Día de Muertos: de ritual prehispánico a fenómeno cultural global
Por: Ángel Reyes
El Día de Muertos es, sin duda, una de las tradiciones más emblemáticas y queridas de México. Más que un culto a la muerte, es una celebración de la vida a través del recuerdo, una oportunidad para abrir las puertas del hogar —y del corazón— a quienes ya partieron, recibiéndolos con aquello que más disfrutaron en vida.
En cada altar, la memoria se hace tangible: el papel picado que ondea como un suspiro, las flores de cempasúchil que iluminan el camino de regreso y el incienso que tiende un puente invisible entre el mundo de los vivos y el de los muertos. Las frutas, el pan, la sal y el agua completan la ofrenda, junto a los platillos favoritos del difunto y el infaltable Pan de Muerto, símbolo de la renovación y el eterno ciclo de la existencia.
Aunque los preparativos comienzan desde el 28 de octubre, las fechas centrales son el 1 de noviembre, dedicado a los niños y almas inocentes, y el 2 de noviembre, día de los adultos. Cada altar, de dos o más niveles, refleja no solo la devoción familiar, sino también el talento y la creatividad del pueblo mexicano, que ha convertido esta tradición en una expresión artística efímera y profundamente emocional.
De lo ancestral a lo global
La UNESCO reconoció esta celebración como Patrimonio Cultural Inmaterial de la Humanidad, un título que ha potenciado su difusión internacional. Sin embargo, su creciente popularidad ha transformado la antigua ceremonia íntima en un fenómeno cultural y turístico de alcance global. Festivales, desfiles y catrinas monumentales —como la de Puerto Vallarta, que recientemente obtuvo un Récord Guinness— son hoy parte del nuevo rostro del Día de Muertos, que mezcla devoción, arte y espectáculo.
Raíces prehispánicas
Honrar a los muertos es una práctica milenaria que trasciende culturas. En Mesoamérica, los pueblos originarios realizaban rituales para guiar el alma hacia su destino final. Según el investigador Patrick Johansson (UNAM), estas ceremonias ayudaban a aceptar el duelo como parte natural de la vida.
Los mexicas creían en distintos destinos para las almas: el Mictlán, morada de Mictlantecuhtli, Señor de la Muerte; el Tlalocan, para quienes morían ligados al agua; el Tonatiuhichan, casa del sol; y el Cincalco, reino del maíz.

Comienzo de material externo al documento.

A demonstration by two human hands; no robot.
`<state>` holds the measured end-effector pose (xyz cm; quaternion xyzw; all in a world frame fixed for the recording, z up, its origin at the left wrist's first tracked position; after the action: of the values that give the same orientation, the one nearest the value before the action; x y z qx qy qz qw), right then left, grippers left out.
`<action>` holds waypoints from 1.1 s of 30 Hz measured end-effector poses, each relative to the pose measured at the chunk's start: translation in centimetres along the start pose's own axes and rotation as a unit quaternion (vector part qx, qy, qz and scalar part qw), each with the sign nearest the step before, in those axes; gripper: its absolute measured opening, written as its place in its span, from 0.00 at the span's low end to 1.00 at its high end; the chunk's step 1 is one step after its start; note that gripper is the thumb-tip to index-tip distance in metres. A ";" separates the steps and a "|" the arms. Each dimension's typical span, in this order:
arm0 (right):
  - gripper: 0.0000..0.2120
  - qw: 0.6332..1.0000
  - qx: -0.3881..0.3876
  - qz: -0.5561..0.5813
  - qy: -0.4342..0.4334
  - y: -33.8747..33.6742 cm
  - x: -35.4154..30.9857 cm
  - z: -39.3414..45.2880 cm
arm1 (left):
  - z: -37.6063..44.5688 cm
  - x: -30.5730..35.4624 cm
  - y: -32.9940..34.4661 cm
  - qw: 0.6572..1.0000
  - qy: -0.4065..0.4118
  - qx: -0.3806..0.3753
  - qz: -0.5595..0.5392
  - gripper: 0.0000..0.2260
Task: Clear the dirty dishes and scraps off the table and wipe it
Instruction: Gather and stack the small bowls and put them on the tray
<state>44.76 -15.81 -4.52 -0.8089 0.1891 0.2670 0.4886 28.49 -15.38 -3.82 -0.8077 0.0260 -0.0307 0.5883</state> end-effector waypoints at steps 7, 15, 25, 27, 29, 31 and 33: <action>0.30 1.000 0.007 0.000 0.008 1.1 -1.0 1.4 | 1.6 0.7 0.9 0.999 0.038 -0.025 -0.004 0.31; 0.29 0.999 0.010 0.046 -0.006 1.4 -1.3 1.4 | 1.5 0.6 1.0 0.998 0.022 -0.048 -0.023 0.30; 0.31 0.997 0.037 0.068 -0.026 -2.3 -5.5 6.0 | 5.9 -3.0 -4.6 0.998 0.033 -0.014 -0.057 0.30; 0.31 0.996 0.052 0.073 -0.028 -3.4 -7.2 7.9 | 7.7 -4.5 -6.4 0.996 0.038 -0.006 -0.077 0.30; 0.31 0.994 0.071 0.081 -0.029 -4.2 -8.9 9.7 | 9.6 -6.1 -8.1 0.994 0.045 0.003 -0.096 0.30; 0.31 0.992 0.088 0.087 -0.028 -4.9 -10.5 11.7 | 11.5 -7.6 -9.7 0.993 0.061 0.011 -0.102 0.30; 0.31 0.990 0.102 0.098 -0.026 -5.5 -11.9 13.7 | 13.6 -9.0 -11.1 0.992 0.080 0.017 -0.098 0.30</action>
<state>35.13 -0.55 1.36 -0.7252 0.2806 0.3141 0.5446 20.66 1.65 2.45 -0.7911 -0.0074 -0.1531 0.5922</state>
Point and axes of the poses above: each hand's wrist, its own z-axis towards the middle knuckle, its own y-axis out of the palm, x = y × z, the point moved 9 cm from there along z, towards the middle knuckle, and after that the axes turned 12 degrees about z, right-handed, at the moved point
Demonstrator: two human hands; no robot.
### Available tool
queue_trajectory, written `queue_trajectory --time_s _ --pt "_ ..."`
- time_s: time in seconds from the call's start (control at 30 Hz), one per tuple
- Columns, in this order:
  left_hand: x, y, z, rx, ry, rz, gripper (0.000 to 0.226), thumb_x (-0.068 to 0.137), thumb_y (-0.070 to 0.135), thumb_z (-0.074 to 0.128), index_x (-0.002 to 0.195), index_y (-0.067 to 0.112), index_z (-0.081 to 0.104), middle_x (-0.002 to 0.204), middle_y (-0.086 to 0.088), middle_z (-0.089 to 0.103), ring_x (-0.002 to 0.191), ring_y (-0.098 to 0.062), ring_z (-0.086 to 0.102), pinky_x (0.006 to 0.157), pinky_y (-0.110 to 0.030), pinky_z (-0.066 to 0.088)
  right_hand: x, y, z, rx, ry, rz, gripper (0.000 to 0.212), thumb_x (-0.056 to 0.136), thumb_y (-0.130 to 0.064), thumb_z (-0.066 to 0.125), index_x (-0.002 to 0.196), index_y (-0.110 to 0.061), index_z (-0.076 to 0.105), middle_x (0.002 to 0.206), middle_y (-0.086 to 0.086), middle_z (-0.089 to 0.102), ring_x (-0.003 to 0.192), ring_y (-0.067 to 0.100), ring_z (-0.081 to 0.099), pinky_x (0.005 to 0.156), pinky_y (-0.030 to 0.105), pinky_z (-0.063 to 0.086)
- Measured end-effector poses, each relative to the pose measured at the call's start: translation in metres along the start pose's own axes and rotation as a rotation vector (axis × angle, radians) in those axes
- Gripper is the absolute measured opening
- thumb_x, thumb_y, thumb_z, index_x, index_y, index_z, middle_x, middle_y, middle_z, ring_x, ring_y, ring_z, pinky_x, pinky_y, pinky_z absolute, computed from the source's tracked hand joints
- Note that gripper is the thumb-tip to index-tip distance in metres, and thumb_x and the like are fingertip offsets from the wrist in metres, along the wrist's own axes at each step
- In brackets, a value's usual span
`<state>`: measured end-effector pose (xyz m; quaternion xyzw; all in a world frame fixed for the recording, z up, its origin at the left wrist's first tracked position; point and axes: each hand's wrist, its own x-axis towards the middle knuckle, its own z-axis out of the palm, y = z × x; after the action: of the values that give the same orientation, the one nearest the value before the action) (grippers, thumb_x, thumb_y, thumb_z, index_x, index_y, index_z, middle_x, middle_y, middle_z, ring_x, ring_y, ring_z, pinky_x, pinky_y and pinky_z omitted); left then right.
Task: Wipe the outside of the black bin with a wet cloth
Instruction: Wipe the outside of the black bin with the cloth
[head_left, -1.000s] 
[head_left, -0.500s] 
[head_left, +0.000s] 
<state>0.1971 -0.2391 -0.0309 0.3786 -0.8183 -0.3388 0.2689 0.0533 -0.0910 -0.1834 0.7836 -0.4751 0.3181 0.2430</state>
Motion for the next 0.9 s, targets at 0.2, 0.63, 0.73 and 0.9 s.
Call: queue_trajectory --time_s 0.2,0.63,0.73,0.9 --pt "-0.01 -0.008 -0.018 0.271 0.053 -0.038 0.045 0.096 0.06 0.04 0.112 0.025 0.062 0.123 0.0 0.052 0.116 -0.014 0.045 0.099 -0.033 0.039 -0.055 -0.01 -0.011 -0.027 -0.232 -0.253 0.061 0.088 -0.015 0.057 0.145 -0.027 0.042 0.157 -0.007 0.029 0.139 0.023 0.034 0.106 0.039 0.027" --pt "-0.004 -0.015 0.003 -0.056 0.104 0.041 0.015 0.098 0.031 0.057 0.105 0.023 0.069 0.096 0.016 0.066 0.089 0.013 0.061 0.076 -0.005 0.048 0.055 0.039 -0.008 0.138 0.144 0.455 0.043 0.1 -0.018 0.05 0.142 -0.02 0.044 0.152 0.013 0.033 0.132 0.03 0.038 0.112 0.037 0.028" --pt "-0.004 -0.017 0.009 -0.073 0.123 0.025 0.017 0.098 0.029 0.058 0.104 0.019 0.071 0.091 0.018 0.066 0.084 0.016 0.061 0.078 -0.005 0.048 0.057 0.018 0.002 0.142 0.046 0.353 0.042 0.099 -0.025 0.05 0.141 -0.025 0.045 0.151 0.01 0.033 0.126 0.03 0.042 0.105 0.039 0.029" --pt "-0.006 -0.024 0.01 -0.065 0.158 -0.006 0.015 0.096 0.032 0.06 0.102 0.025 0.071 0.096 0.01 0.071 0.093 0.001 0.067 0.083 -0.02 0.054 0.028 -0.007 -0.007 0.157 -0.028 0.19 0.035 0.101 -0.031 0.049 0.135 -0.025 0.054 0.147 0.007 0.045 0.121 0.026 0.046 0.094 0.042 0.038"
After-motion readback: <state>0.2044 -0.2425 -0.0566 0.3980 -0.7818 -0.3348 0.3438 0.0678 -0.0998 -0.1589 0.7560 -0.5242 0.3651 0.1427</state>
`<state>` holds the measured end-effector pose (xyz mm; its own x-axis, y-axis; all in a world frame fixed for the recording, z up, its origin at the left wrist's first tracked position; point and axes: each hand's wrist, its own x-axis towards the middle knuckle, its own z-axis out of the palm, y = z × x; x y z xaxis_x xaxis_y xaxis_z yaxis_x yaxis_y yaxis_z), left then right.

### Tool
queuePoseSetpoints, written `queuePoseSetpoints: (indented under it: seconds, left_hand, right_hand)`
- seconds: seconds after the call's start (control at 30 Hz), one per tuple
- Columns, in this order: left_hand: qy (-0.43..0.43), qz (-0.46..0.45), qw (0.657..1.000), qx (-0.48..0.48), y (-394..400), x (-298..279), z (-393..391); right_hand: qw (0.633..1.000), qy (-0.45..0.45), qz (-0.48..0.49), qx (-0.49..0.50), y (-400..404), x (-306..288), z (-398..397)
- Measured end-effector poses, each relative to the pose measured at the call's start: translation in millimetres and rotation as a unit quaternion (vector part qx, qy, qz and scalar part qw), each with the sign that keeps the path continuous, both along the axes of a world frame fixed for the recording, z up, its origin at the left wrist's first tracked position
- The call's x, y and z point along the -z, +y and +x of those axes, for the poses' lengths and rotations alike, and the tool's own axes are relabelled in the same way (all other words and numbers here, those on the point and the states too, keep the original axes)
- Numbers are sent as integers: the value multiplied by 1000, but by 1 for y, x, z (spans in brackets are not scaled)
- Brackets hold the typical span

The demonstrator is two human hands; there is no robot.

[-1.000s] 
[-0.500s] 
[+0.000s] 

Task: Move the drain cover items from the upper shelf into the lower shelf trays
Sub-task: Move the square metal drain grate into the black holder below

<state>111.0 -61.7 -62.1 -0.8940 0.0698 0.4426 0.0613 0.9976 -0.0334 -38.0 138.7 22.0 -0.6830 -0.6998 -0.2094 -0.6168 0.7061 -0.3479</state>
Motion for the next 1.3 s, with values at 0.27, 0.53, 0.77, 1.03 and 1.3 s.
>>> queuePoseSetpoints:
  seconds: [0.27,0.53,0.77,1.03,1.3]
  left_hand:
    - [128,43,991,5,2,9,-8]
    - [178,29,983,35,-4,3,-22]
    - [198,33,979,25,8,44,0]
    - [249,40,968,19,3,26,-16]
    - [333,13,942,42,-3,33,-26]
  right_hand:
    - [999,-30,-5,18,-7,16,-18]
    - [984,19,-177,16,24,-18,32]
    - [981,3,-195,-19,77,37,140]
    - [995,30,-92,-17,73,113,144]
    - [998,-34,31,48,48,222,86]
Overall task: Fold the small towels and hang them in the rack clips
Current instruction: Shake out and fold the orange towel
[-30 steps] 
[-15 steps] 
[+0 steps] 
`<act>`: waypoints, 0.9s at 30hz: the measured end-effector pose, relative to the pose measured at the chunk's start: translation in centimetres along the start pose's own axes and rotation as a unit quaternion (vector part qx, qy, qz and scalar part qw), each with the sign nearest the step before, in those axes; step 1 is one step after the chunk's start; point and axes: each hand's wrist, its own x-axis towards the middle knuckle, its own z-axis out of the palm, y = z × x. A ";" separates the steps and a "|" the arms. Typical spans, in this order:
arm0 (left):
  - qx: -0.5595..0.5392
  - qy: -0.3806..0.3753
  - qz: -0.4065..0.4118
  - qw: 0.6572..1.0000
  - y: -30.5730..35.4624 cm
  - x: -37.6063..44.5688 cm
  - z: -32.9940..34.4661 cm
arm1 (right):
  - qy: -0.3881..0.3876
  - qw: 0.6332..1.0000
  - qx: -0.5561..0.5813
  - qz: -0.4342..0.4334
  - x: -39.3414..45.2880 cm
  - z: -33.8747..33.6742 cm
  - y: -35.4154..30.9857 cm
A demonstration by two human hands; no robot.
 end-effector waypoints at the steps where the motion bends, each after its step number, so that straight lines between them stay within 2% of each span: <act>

Para llegar al Mictlán, el alma debía cruzar un río con la ayuda de un perro pardo, símbolo de lealtad y tránsito entre mundos.
Influencia europea
La versión moderna del Día de Muertos también tiene raíces católicas. La doctora Elsa Malvido (INAH) señala que la festividad deriva de las costumbres medievales europeas asociadas a la Fiesta de Todos los Santos, instaurada en el siglo X por el abad de Cluny, en Francia.
Durante esas conmemoraciones, los fieles colocaban altares con reliquias, frutas y panes bendecidos, prácticas que fueron adaptadas por los pueblos indígenas de América y mezcladas con sus propios símbolos y cosmovisiones. Así nació la fusión cultural que hoy da identidad a México.
Con el tiempo, los cementerios se convirtieron en espacios de encuentro y memoria, donde las familias adornaban las tumbas y velaban a sus seres queridos, tradición que permanece viva en muchas comunidades del país.
Entre lo sagrado y lo comercial
En la actualidad, el Día de Muertos se mueve entre lo espiritual y lo mediático. Mientras algunos mantienen la esencia íntima de la tradición, otros la celebran con desfiles, concursos y maquillajes inspirados en La Catrina Garbancera, creada por José Guadalupe Posada y popularizada por Diego Rivera.
Más allá de las luces, las cámaras y los festivales, el Día de Muertos conserva su esencia: un acto de amor, memoria y gratitud. Porque, como dicen los viejos, mientras los recordemos, nuestros muertos nunca mueren del todo.